In a non-aging population the life table of which is given by the equation:

(1) Y_{t}= Y_{0}× (1 – λ)^{t}

where: Y_{0}= starting population; Y_{t}= survivors at time t; λ = death-rate, if C is a dominant allele expressing its disadvantageous action (S) only and exclusively at the time t (“t-gene”), C' its neutral allele, V mutation rate of C' in C (while mutation rate of C in C' is considered negligible), then the frequency of C at the (n + l)^{th}generation is given by:

(2) C_{n+1}= [C_{n}× (1 – S × Y_{t}– V) + V] / [1 – C_{n}× S × Y_{t}]

The equilibrium frequency of C (C_{e}), namely the frequency of C when C_{n+1}= C_{n}, is given by:

(3) C_{e}= V / (S × Y_{t})

and the increment of the mortality rate at the age t (Δm_{t}) will be:

(4) Δm_{t}= C_{e}· S = V / Y_{t}.

Supposing the existence of n t-genes for each age t, all the genes for sake of simplicity with equal values of V (the value of S is irrelevant), at each age:

(5) Δm_{t}= n · V / Y_{t},

namely Δm_{t}follows the decrement of Y_{t}(=λ), increasing slowly until Y_{t}is very small and only then becoming exponential.In Fig. 1, curve A is the life table of

Rangifer tarandus(M) (for the simulation, Weibull’s equation,m_{t}=m_{0}+ α × t^{β}, has been used, withm_{0}=0,076, α=0,00203; β=2,9968; equation and data are from Ricklefs [Ricklefs 1998] (see p. 27 and table A2 in Appendix A -); curve B is a hypothetical life table of the same species with only the extrinsic mortality at its lowest value (m_{0}); curve C is a hypothetical life table withm_{0}plus the effects of a great number of t-genes with high mutation rates from their inactive alleles (n = 500; V = 0.00001). Notwithstanding the high values of n, curve C is quite different from curve A and the area between curve A and curve C is completely unjustifiable as effect of t-genes insufficiently eliminated by selection.The same argument with appropriate modifications can be put forward for recessive t-genes too. In such a case:

(3') C_{e}= SQR(V / (S · Y_{t}))

and

(4') Δm_{t}= C_{e}^{2}· S = V / Y_{t},

as for dominant t-genes.

FIGURE 1- Effect of many t-genes on a life table (for explanations, see text).

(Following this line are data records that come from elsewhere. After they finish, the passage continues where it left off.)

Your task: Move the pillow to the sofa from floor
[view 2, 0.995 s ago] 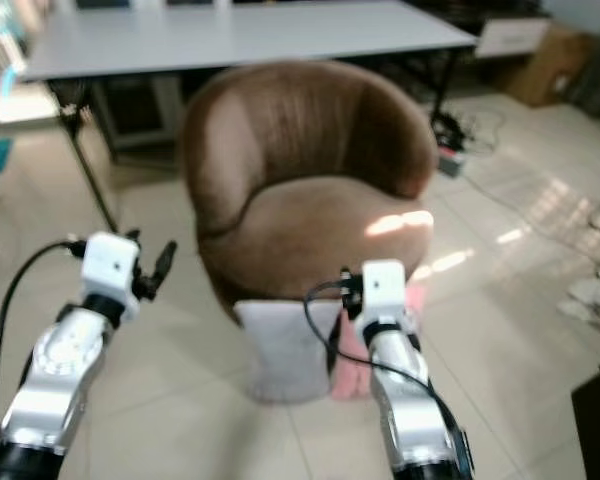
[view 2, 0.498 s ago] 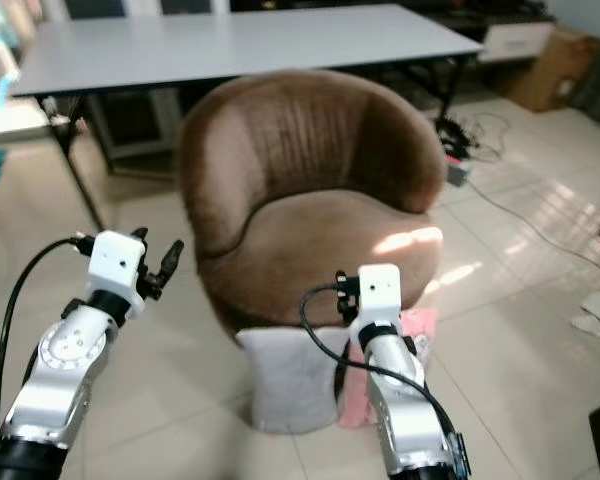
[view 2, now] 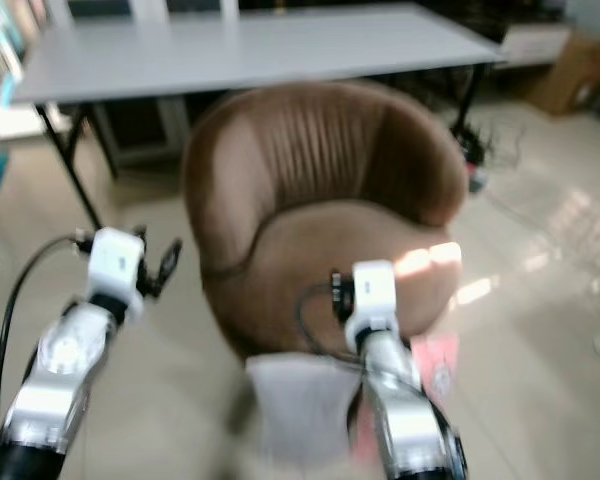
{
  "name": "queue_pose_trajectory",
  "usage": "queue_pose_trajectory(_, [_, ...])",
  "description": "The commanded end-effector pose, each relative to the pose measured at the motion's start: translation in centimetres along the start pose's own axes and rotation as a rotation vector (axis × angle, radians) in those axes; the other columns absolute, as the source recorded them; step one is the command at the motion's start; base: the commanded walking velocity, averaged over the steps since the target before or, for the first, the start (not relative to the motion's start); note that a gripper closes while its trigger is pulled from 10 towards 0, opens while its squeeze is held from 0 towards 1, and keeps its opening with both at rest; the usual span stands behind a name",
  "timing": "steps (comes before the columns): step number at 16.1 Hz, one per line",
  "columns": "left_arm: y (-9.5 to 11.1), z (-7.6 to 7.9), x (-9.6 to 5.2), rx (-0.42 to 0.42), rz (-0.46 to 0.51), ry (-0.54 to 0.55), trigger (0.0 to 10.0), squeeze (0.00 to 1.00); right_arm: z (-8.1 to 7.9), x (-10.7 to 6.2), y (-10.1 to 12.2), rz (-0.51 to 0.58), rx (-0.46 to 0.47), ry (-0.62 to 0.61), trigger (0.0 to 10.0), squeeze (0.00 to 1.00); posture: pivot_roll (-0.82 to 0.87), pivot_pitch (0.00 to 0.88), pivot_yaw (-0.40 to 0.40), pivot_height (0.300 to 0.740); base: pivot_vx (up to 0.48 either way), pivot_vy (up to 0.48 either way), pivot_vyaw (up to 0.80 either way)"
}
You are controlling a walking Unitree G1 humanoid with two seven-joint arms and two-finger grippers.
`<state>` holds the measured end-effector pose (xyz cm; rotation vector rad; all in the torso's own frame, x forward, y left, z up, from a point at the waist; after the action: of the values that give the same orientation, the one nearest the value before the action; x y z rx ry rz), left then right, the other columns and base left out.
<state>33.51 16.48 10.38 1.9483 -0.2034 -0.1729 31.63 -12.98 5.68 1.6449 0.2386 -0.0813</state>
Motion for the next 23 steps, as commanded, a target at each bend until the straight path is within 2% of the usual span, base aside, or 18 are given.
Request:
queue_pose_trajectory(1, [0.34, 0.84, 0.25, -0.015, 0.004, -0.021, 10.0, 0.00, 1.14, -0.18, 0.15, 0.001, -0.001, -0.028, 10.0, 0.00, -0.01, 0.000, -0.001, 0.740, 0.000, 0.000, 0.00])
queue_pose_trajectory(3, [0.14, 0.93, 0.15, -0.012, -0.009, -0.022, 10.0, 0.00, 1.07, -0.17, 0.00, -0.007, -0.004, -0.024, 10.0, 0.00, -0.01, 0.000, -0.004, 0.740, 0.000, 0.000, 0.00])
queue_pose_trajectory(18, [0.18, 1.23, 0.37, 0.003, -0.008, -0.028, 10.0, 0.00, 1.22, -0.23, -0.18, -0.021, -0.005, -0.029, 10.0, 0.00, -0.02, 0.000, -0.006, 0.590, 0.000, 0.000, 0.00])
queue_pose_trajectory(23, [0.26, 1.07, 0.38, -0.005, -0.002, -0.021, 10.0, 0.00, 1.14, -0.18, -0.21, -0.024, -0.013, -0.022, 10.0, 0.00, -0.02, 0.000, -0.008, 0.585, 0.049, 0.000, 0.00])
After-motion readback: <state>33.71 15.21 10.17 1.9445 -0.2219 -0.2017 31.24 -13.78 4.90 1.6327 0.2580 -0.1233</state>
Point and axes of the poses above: a point about 5 cm out from each wrist's last joint towards the gripper, its own x axis pointing out of the wrist towards the gripper, its own y axis along the axis of the wrist's last joint, z = x × y, the point moved 5 cm from there along x, pointing out of the wrist towards the gripper, and after that the axes turned 7 degrees about x, right-handed, at the moved point
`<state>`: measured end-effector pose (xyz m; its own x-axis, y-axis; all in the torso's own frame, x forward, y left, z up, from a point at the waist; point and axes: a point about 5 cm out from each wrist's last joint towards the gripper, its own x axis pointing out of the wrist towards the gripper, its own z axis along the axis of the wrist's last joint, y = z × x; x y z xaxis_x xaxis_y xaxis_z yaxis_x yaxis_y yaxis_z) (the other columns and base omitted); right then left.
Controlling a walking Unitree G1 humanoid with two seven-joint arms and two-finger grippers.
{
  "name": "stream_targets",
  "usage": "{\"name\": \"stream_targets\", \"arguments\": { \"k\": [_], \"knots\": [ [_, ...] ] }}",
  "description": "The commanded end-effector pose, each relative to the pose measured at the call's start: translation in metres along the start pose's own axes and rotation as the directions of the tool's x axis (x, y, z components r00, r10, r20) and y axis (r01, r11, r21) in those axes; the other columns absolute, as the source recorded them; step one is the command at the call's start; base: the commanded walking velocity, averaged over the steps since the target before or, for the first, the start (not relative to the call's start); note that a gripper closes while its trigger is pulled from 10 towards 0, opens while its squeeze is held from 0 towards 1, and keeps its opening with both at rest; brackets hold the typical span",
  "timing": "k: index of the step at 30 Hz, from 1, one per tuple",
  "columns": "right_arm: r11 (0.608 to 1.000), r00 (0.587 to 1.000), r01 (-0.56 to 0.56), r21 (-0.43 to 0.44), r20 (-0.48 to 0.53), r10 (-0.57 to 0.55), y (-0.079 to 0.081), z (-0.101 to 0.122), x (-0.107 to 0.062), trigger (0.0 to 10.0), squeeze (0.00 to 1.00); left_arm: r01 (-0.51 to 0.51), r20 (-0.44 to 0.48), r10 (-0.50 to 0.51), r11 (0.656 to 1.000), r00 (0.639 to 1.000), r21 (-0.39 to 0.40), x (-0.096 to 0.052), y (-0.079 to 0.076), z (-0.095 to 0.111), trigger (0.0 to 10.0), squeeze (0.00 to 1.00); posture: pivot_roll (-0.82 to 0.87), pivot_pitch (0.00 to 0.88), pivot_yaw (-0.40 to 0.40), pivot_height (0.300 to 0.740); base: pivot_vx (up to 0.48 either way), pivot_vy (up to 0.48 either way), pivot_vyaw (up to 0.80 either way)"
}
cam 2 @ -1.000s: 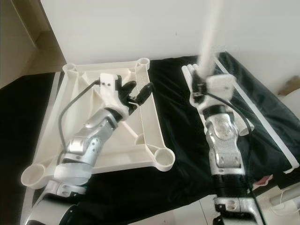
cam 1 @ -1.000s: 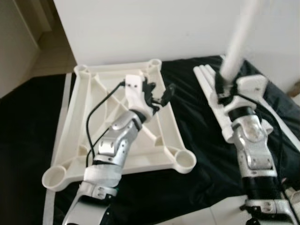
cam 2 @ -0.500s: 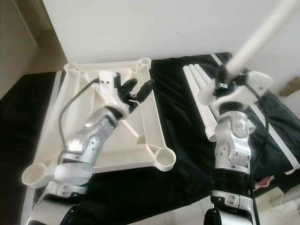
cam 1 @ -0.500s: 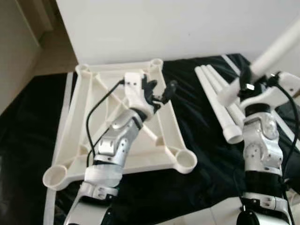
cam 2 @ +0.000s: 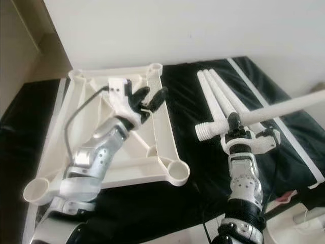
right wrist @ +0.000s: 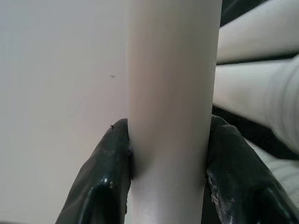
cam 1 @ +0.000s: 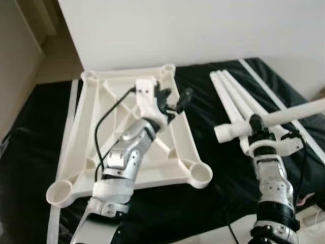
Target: Building children table
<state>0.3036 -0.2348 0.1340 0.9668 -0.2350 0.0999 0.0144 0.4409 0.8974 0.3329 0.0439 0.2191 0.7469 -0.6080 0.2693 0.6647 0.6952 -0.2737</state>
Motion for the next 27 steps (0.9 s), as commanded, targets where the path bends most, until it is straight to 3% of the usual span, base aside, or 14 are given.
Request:
{"name": "stream_targets", "arguments": {
  "k": [1, 2, 3, 5, 6, 7, 8, 11, 14, 15, 16, 18, 27],
  "knots": [
    [0.999, 0.999, 0.005, 0.031, -0.033, -0.004, -0.005, -0.006, -0.011, 10.0, 0.0, 0.029, -0.001, -0.029, 1.0, 1.0, -0.001, -0.002, -0.003, 0.001, 10.0, 0.0, -0.07, 0.037, 0.022, 0.74, 0.0, 0.0, 0.0],
    [0.997, 0.998, -0.044, 0.069, -0.05, 0.047, -0.004, -0.008, -0.028, 10.0, 0.0, 0.03, -0.003, -0.03, 1.0, 1.0, -0.005, -0.003, -0.004, 0.0, 10.0, 0.0, -0.07, 0.045, 0.021, 0.74, 0.0, 0.0, 0.0],
    [0.997, 0.998, -0.044, 0.069, -0.05, 0.047, -0.004, -0.008, -0.028, 10.0, 0.0, 0.03, -0.003, -0.03, 1.0, 1.0, -0.005, -0.003, -0.004, 0.0, 10.0, 0.0, -0.07, 0.045, 0.021, 0.74, 0.0, 0.0, 0.0],
    [0.983, 0.99, -0.121, 0.137, -0.06, 0.131, 0.0, -0.006, -0.064, 10.0, 0.0, 0.031, -0.006, -0.031, 0.999, 0.999, -0.011, -0.005, -0.004, 0.0, 10.0, 0.0, -0.07, 0.058, 0.022, 0.74, 0.0, 0.0, 0.0],
    [0.983, 0.99, -0.121, 0.137, -0.06, 0.131, 0.0, -0.006, -0.064, 10.0, 0.0, 0.031, -0.006, -0.031, 0.999, 0.999, -0.011, -0.005, -0.004, 0.0, 10.0, 0.0, -0.07, 0.058, 0.022, 0.74, 0.0, 0.0, 0.0],
    [0.975, 0.986, -0.143, 0.171, -0.066, 0.156, 0.0, -0.005, -0.08, 10.0, 0.0, 0.031, -0.008, -0.032, 0.999, 0.999, -0.014, -0.005, -0.005, 0.0, 10.0, 0.0, -0.08, 0.065, 0.025, 0.74, 0.0, 0.0, 0.0],
    [0.975, 0.986, -0.143, 0.171, -0.066, 0.156, 0.0, -0.005, -0.08, 10.0, 0.0, 0.031, -0.008, -0.032, 0.999, 0.999, -0.014, -0.005, -0.005, 0.0, 10.0, 0.0, -0.08, 0.065, 0.025, 0.74, 0.0, 0.0, 0.0],
    [0.956, 0.978, -0.178, 0.234, -0.061, 0.198, -0.002, 0.004, -0.116, 10.0, 0.0, 0.036, -0.012, -0.036, 0.999, 0.999, -0.019, -0.007, -0.006, 0.0, 10.0, 0.0, -0.08, 0.078, 0.033, 0.74, 0.0, 0.0, 0.0],
    [0.951, 0.977, -0.185, 0.247, -0.059, 0.205, -0.003, 0.008, -0.129, 10.0, 0.0, 0.037, -0.013, -0.037, 0.999, 0.999, -0.02, -0.007, -0.006, 0.0, 10.0, 0.0, -0.08, 0.08, 0.036, 0.74, 0.0, 0.0, 0.0],
    [0.947, 0.975, -0.193, 0.258, -0.055, 0.214, -0.004, 0.012, -0.143, 10.0, 0.0, 0.038, -0.015, -0.038, 0.999, 0.999, -0.02, -0.007, -0.006, 0.001, 10.0, 0.0, -0.07, 0.083, 0.039, 0.74, 0.0, 0.0, 0.0],
    [0.947, 0.975, -0.193, 0.258, -0.055, 0.214, -0.004, 0.012, -0.143, 10.0, 0.0, 0.038, -0.015, -0.038, 0.999, 0.999, -0.02, -0.007, -0.006, 0.001, 10.0, 0.0, -0.07, 0.083, 0.039, 0.74, 0.0, 0.0, 0.0],
    [0.946, 0.976, -0.194, 0.26, -0.047, 0.213, -0.005, 0.016, -0.161, 10.0, 0.0, 0.04, -0.016, -0.041, 0.999, 0.999, -0.025, -0.007, -0.007, 0.002, 10.0, 0.0, -0.08, 0.086, 0.047, 0.74, 0.0, 0.0, 0.0],
    [0.933, 0.968, -0.225, 0.281, -0.048, 0.248, -0.001, 0.016, -0.165, 10.0, 0.0, 0.058, -0.024, -0.058, 0.998, 0.998, -0.032, -0.005, -0.011, 0.0, 10.0, 0.0, -0.08, 0.082, 0.051, 0.74, 0.0, 0.0, 0.0]
  ]
}}
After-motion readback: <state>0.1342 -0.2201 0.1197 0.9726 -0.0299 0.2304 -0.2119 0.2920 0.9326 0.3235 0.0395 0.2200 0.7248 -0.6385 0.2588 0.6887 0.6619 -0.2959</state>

In short, even with extreme conditions the decline of Y

_{t}in the wild, namely aging, cannot be the consequence of insufficient selection against t-genes and Mutation Accumulation Hypothesis cannot be proposed as an explanation of aging.

References:

- Ricklefs, R.E. (1998) Evolutionary Theories of Aging: Confirmation of a Fundamental Prediction, with Implications for the Genetic Basis and Evolution of Life Span.Am. Nat.152, 24-44. [PubMed] [Google Scholar]

- Libertini, G. (1988) An adaptive theory of the increasing mortality with increasing chronological age in populations in the wild.J. Theor. Biol.132, 145-162. [PubMed] [Google Scholar] [Free]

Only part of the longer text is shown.